# Tutorial: Part 2 - Data structures

### Python lists

In [None]:
python_list = [2, 3, 5, 7, 11, 13, 17, 19]

In [None]:
# Access by index
python_list[3]

In [None]:
# Loop
for number in python_list:
    print(number)

In [None]:
# List operations
sum(python_list)

### Python dict

In [None]:
python_dict = {'two': 2,
               'three': 3,
               'five': 5,
               'seven': 7,
               'eleven': 11,
               'thirteen': 13,
               'seventeen': 17,
               'nineteen': 19}

In [None]:
# Access by label
python_dict['eleven']

In [None]:
# Access by position
python_dict[3]

In [None]:
# Loop
for name, number in python_dict.items():
    print(f'{name}: {number}')

### pandas Series

In [None]:
import pandas

pandas_series = pandas.Series(python_dict, name='primes')
pandas_series

In [None]:
# Access by label
pandas_series['eleven']

In [None]:
# Access by position
pandas_series[3]

In [None]:
# Looping is usually a bad practice (for performance reasons)
pandas_series.apply(print);

In [None]:
# Series operations
pandas_series.sum()

In [None]:
# Press <TAB> after the dot to see the list
pandas_series.

In [None]:
# Read the documentation
pandas_series?

In [None]:
# Most operations can be applied to the Series (all elements at a time)
pandas_series + 1

In [None]:
pandas_series < 10

In [None]:
# Slicing works as in Python lists
pandas_series[2:-2]

In [None]:
# Selection can be performed with a boolean mask
pandas_series[[True, False, True, False, True, False, True, False]]

In [None]:
# This is mainly useful with conditions
pandas_series[pandas_series < 10]

In [None]:
# Operating with different Series uses labels to align
another_series = pandas.Series({'eleven': 1, 'three': 0})
pandas_series * another_series

### Data types

In [None]:
# All the elements of the Series have the same type (the internal data representation)
pandas_series.dtype

In [None]:
# pandas uses numpy internally, and the main types are numpy types:
import numpy
numpy.bool, numpy.uint8, numpy.int64, numpy.float64

In [None]:
# For memory and speed smaller types (e.g. 8 bits over 64 bits are preferred), but they need to be big enough for our data
pandas.Series([0, 255], dtype=numpy.uint8) + 1

In [None]:
pandas.Series([0, 255], dtype=numpy.uint8) - 1

In [None]:
# By default, pandas uses the largest types, to avoid problems
pandas.Series([0, 255]).dtype

In [None]:
# pandas automatically change the type (upcast) when mixing data
int_series = pandas.Series([1, 5, 10], dtype=numpy.uint64)
int_series.iloc[1] = 5.5
int_series.dtype

The main types:
- object
  - float
    - int
      - bool
  - datetime
  - category

`object` is a Python object and can be anything (for example, strings are objects)

When mixing data of different types, the most specific type that can represent both is used.
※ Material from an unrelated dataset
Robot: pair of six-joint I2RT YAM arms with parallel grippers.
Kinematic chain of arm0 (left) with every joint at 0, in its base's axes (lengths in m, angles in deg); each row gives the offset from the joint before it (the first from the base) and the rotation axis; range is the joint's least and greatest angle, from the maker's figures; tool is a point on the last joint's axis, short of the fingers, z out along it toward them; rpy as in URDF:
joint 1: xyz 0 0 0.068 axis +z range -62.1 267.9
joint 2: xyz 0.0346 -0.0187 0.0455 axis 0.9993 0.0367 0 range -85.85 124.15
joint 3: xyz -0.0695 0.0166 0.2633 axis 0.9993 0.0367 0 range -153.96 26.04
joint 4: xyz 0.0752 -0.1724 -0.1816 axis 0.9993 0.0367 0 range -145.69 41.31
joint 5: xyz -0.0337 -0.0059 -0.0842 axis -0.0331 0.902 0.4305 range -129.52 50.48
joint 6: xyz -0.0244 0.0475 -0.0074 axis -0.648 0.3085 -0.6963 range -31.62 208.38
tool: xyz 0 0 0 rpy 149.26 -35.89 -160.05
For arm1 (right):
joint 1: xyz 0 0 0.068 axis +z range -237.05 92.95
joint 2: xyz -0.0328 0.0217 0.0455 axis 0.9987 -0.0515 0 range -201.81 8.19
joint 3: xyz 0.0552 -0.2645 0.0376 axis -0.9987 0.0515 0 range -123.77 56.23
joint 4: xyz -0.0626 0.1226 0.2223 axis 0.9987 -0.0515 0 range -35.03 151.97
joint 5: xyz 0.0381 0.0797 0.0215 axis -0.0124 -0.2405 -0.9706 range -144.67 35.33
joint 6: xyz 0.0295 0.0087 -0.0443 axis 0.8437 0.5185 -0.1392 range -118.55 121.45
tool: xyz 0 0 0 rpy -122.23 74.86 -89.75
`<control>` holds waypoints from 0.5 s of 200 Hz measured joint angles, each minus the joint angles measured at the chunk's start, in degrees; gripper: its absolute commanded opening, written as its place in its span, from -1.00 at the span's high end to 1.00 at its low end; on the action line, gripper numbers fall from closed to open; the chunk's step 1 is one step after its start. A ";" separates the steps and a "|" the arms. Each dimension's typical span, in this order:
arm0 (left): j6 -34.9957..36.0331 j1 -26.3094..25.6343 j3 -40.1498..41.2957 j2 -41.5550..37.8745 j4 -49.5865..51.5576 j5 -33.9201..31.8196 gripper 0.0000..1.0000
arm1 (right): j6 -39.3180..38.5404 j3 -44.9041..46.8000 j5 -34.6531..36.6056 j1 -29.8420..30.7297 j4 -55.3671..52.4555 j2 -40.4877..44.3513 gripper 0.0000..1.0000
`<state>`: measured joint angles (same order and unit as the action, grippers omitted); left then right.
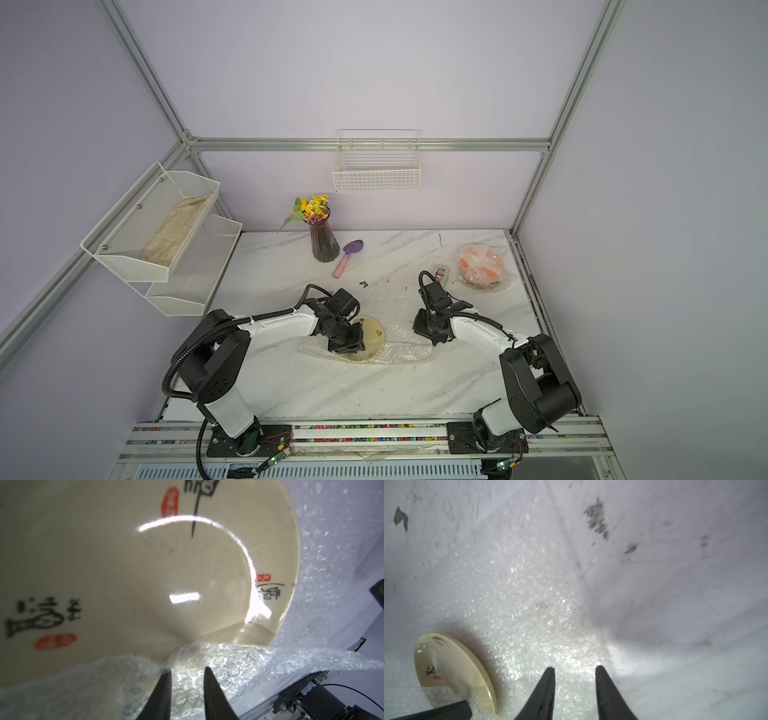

For example:
- bool + int -> int
- int + float -> float
- float + datetime -> object

In [None]:
bool_series = pandas.Series([True])
int_series = pandas.Series([100])
float_series = pandas.Series([3.141592])
datetime_series = pandas.Series(pandas.Timestamp('2018-01-01'))

In [None]:
pandas.concat([bool_series, int_series])

In [None]:
pandas.concat([int_series, float_series])

In [None]:
pandas.concat([float_series, datetime_series])

In [None]:
# object is the most flexible, but is very slow
large_series = pandas.Series(numpy.random.randint(0, 255, 100_000_000))
large_series_as_object = large_series.astype(object)

In [None]:
%timeit large_series.sum()

In [None]:
%timeit large_series_as_object.sum()

### pandas DataFrame

A `DataFrame` can be seen as a collection of `Series` that share the index.

In [None]:
legs = pandas.Series({'dog': 4, 'spider': 8, 'swallow': 2})
species = pandas.Series({'dog': 'mammal', 'spider': 'insect', 'swallow': 'bird'})
speed = pandas.Series({'dog': 8.49, 'spider': 0.53, 'swallow': 11.0})

animals = pandas.DataFrame({'legs': legs, 'species': species, 'speed': speed})
animals

In [None]:
# Every column of a DataFrame has a type
animals.dtypes

In [None]:
# If we select a column, it is returned as a regular Series
animals['speed']

In [None]:
# Same applies for a row, but types are generally upcasted
animals.loc['swallow']

In [None]:
# DataFrames can be transposed
animals.T

In [None]:
# But again, types are generally upcasted, as the types are always specified column-wise
animals.T.dtypes

In [None]:
# If we operate a DataFrame with a scalar, the operation is element-wise
animals * 2

In [None]:
animals

In [None]:
# Operations between DataFrame and Series are sometimes possible
animals == pandas.Series([2, 'insect', 3.141592], index=['legs', 'species', 'speed'])

In [None]:
# Operations also exist as methods, so the axis can be changed
animals.eq(pandas.Series([4, 'insect', 2], index=['dog', 'spider', 'swallow']),
           axis='rows')

In [None]:
# Operations with two DataFrames are usually possible, and they operate element-wise based on both indices
animals_bad_copy = animals.copy()
animals_bad_copy.loc['dog', 'legs'] = 3
animals_bad_copy.loc['spider', 'speed'] = 300.

animals == animals_bad_copy